De SP vindt dat Rotterdam Noord er maar bekaaid afkomt binnen het ov-verkeer. Volgens raadslid Coskun vindt het bovendien onwenselijk voor de winkeliers. Het eerste faillissement kon hij al melden.
Bovendien zie je wat er van komt als lijn 8 daar uit het straatbeeld verdwijnt. Dan wordt de Zaagmolenstraat een racebaan. Zelfs de fietsers gaan vier keer zo hard rijden. Coskun wil lijn 8 er niet missen. De bewoners van de Zaagmolenstraat weten niet beter dan dat het daar druk is. Dat was al in de oertijd van lijn 10 en lijn 22.
De verkeerswethouder daarentegen bezwoer met de hand op z’n hart dat de wijkraad het juist geweldig vond dat lijn 8 die veel te smalle Zaagmolenstraat verlaat. Maar GroenLinks had op haar beurt op bezoek bij de wijkraad weer iets heel anders waargenomen, namelijk het vurige verlangen dat de auto uit de Zaagmolenstraat zou ophoepelen en dus niet lijn 8.
Is er nou wel of geen sprake van ov-verschraling in Rotterdam?
Een behoorlijke, vond de Jongere Ouderen Unie. Nee hoor, repliceerde raadslid Van Wifferen van D66, die het opnam voor de verkeerswethouder en juist over een toename sprak. Vooral op Zuid.
Ja maar dat is toezegging, antwoordde Ellen Verkoelen van de Jongere Ouderen Unie met stemverheffing, ‘’wat kan mij een toezegging schelen? Dat is papierwerk, we leven nu.’’
Daar bleef het niet bij tijdens het gekrakeel over de wijzigingen in het trambestel in Rotterdam, want de SP zei vervolgens niet te snappen waarom Noord zo de dupe moest worden van Zuid. Toen was het even stil.
Wel vond D66 dat Zuid jarenlang slecht bereikbaar was geweest en dat de meeste tramrailsen, die lagen in het Westen van de stad. Van die kant dus een bravo voor het gemeenteraadsbesluit van 2023 over de inkorting van de tramlijnen 7, 4 en 8. Meer Zuid. Minder Noord en West. Niet eens uit bezuiningsoverwegingen, maar vooral omdat sommige trajecten incourant werden en er bovendien in Rotterdam West te veel fietsers in de railsen terecht kwamen.

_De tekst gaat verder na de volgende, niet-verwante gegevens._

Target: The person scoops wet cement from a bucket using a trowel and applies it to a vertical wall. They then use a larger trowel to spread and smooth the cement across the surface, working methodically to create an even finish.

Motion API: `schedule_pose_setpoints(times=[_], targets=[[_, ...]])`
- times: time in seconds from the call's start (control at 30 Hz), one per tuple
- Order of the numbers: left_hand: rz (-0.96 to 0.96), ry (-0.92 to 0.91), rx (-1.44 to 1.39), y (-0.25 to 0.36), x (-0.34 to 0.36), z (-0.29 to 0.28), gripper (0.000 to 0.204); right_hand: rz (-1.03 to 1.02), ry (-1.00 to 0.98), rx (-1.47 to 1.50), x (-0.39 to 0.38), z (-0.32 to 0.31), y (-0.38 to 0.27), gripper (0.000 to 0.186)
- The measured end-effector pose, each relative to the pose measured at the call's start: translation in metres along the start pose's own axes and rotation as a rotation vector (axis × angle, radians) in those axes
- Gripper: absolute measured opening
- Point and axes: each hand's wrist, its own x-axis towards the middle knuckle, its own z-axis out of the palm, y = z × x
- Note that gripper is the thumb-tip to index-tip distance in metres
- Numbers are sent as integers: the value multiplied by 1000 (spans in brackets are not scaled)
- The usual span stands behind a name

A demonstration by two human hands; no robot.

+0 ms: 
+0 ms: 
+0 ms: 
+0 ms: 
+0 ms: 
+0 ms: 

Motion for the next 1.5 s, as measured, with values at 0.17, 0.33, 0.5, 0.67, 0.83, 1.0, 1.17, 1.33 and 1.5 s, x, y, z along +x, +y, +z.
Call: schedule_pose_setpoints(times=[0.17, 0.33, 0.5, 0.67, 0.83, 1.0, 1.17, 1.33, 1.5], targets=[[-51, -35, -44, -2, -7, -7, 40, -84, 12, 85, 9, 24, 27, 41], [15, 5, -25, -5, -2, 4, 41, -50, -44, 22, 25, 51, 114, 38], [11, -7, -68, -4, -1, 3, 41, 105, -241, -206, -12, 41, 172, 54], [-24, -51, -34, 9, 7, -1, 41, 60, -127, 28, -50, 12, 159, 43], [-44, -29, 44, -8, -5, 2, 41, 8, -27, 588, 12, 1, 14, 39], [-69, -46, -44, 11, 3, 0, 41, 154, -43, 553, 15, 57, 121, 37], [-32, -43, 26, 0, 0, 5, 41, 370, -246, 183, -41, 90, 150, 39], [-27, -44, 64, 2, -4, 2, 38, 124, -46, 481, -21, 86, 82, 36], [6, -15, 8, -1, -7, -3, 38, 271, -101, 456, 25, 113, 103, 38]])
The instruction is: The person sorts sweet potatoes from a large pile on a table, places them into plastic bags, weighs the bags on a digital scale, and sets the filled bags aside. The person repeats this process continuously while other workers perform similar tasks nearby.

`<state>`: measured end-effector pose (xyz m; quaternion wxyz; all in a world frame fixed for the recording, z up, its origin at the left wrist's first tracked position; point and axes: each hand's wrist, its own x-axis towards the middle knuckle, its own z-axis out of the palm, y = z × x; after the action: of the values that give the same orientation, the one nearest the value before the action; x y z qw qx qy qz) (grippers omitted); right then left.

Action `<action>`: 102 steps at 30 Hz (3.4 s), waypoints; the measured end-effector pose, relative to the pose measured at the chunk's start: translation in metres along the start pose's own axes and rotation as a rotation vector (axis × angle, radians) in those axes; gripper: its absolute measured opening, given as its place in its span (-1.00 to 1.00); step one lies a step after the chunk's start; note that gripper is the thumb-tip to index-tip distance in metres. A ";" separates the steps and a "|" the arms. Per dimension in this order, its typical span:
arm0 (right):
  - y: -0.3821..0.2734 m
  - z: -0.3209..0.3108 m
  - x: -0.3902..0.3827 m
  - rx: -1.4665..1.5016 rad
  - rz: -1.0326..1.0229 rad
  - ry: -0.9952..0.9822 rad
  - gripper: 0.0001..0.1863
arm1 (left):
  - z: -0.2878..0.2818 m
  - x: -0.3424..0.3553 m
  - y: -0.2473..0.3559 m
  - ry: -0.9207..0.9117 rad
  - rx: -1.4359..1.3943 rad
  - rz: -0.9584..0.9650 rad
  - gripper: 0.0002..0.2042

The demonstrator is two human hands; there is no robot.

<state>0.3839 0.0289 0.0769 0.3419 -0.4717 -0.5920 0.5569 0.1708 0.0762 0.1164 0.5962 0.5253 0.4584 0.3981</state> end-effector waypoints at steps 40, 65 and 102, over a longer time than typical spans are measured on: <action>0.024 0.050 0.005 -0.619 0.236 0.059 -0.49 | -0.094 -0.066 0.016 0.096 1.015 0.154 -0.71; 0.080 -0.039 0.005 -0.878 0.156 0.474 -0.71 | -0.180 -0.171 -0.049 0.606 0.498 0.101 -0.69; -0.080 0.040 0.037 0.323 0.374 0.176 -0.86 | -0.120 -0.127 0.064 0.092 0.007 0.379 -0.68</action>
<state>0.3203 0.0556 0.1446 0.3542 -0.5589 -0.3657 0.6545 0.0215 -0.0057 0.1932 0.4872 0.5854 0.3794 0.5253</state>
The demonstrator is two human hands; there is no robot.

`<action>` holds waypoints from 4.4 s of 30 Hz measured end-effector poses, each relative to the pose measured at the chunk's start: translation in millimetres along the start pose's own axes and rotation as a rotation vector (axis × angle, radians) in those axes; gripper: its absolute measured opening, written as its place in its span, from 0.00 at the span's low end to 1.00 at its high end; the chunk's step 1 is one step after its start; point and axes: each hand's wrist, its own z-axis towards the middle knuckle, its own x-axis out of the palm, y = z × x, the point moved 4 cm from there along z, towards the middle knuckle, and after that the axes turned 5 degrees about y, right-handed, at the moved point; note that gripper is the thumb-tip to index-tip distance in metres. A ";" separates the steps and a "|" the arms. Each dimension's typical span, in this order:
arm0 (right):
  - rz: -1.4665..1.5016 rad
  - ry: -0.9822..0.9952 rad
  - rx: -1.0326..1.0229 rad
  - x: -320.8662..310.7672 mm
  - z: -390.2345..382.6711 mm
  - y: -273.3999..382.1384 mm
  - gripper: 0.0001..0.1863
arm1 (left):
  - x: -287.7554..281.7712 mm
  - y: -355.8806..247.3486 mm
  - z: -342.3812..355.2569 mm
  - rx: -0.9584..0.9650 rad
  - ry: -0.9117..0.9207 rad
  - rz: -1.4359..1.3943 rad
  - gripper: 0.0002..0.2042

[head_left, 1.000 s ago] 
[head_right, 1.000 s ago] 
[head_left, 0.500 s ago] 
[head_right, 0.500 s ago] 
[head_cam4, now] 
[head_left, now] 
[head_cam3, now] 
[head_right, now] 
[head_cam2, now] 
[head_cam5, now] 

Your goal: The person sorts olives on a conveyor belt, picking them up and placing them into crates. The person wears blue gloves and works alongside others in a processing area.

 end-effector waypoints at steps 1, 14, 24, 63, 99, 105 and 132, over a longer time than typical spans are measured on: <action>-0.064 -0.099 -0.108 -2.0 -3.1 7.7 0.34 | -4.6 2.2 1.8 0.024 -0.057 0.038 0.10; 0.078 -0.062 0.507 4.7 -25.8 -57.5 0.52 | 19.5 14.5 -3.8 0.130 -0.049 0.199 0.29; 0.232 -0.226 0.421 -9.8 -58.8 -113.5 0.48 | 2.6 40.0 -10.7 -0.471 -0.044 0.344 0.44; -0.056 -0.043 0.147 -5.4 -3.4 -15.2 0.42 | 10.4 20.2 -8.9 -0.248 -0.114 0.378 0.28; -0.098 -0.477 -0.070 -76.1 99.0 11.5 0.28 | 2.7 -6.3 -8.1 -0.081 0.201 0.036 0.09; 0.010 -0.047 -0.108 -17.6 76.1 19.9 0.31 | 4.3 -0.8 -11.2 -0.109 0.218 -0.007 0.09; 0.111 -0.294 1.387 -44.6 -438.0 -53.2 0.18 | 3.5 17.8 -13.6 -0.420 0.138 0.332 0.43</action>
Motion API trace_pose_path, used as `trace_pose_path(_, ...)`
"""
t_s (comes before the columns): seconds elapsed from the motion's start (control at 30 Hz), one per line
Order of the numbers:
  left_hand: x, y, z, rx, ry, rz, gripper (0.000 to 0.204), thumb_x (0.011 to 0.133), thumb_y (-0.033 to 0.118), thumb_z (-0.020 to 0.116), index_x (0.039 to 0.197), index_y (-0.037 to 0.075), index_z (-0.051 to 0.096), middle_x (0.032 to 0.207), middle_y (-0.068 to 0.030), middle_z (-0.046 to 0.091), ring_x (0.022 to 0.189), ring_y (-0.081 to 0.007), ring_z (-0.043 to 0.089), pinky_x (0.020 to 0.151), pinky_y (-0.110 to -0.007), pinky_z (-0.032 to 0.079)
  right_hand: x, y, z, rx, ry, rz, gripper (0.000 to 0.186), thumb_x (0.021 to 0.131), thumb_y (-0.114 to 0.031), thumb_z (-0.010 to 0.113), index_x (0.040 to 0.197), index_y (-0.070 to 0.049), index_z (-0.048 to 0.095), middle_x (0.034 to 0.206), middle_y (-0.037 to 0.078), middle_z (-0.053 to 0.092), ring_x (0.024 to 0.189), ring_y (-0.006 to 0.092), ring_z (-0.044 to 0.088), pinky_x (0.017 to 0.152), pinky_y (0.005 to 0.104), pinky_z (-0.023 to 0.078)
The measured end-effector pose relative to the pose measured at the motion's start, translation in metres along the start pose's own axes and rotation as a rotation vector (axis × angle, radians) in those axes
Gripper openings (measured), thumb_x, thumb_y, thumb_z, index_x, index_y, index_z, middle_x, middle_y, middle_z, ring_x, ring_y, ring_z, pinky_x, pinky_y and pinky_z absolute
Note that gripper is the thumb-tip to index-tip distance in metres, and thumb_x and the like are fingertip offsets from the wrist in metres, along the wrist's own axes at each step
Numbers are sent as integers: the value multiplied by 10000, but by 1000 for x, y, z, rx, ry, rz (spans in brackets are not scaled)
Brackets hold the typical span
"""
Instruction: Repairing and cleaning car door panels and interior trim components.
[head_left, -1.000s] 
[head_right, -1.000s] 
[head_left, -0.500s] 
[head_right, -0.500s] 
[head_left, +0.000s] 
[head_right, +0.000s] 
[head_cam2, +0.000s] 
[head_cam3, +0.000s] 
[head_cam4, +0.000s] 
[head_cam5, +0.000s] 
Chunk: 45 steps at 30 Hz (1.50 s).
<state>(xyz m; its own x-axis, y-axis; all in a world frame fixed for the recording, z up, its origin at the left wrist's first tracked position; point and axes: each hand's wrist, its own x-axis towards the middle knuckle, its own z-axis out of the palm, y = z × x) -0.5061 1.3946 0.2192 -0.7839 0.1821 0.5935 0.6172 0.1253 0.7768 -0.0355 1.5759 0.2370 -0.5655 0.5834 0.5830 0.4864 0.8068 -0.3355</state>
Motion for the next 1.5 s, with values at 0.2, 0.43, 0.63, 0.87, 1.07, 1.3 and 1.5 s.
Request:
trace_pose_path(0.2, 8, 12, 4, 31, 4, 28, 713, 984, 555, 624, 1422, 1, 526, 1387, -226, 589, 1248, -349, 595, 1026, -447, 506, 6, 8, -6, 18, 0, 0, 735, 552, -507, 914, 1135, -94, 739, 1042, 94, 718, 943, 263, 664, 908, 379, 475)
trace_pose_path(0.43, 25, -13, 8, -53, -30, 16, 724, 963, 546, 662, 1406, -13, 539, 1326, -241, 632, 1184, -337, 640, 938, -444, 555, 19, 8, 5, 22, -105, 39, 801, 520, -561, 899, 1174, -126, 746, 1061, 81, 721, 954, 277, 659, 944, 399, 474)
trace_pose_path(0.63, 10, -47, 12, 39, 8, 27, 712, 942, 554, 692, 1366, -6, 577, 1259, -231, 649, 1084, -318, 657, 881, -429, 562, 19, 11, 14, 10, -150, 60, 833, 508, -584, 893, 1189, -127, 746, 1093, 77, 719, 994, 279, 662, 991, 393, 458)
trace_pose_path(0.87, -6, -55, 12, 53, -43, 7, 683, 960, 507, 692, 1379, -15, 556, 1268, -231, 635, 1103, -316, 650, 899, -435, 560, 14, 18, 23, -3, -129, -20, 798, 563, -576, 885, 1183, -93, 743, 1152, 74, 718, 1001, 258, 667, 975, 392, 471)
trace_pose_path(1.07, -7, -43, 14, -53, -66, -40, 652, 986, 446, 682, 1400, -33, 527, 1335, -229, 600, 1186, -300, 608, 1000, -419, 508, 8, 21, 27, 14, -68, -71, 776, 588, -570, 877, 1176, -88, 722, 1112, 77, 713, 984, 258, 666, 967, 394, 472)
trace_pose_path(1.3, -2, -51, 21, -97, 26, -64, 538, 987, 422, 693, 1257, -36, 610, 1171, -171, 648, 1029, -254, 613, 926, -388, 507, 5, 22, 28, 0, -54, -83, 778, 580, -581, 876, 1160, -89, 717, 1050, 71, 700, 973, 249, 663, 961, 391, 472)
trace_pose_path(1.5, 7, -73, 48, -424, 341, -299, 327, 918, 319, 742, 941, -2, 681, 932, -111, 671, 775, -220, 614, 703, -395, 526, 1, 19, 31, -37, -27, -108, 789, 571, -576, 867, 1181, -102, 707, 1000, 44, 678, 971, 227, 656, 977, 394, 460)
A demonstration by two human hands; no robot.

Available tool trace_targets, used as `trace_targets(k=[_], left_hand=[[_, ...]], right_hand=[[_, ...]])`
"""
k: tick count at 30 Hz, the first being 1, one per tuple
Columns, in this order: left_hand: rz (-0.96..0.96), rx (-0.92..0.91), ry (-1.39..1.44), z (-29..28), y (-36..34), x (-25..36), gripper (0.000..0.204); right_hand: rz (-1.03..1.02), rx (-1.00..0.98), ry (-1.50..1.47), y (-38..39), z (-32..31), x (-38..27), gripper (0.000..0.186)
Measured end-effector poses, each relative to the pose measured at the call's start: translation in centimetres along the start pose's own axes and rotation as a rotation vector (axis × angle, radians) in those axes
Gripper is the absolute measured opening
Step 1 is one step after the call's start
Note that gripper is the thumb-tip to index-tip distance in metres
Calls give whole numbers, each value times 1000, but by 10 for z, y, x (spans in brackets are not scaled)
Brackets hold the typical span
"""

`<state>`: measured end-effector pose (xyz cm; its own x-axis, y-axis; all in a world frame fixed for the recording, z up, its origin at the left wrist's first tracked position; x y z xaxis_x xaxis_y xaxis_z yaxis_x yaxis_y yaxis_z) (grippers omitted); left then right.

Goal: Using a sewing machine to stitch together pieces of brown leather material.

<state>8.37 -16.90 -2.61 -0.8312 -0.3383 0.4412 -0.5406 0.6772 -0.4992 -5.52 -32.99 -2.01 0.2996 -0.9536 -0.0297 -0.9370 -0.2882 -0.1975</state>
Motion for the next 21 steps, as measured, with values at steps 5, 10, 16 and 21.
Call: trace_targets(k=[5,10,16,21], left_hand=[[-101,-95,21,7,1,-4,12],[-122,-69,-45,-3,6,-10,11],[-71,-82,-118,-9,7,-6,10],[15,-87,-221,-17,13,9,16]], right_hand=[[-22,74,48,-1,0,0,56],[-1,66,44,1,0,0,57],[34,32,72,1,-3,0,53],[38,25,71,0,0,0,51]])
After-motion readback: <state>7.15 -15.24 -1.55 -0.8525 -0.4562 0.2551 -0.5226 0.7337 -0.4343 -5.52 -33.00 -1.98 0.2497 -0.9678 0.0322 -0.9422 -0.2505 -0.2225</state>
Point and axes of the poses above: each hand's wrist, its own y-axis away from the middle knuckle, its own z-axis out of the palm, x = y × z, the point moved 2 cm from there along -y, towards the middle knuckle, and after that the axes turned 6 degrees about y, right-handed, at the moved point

“Ach”, sprak verkeerswethouder Lansink-Bastemeijer op de gemelde klachten die de SP en de Jongere Unie hadden gelezen en opgeteld. “U weet hoe dat gaat. Mensen moeten altijd aan alles wennen. Alleen als het hen niet bevalt klimmen ze in de pen.’’
En ook niet zeuren over te weinig haltes, want 800 meter tussen elke is een landelijke standaard. ‘’Wacht maar tot je een veteraan bent’’, zag je Verkoelen van de Jongere Ouderen Unie denken, ‘’dan piep je wel anders.’’ Maar ze zei het niet.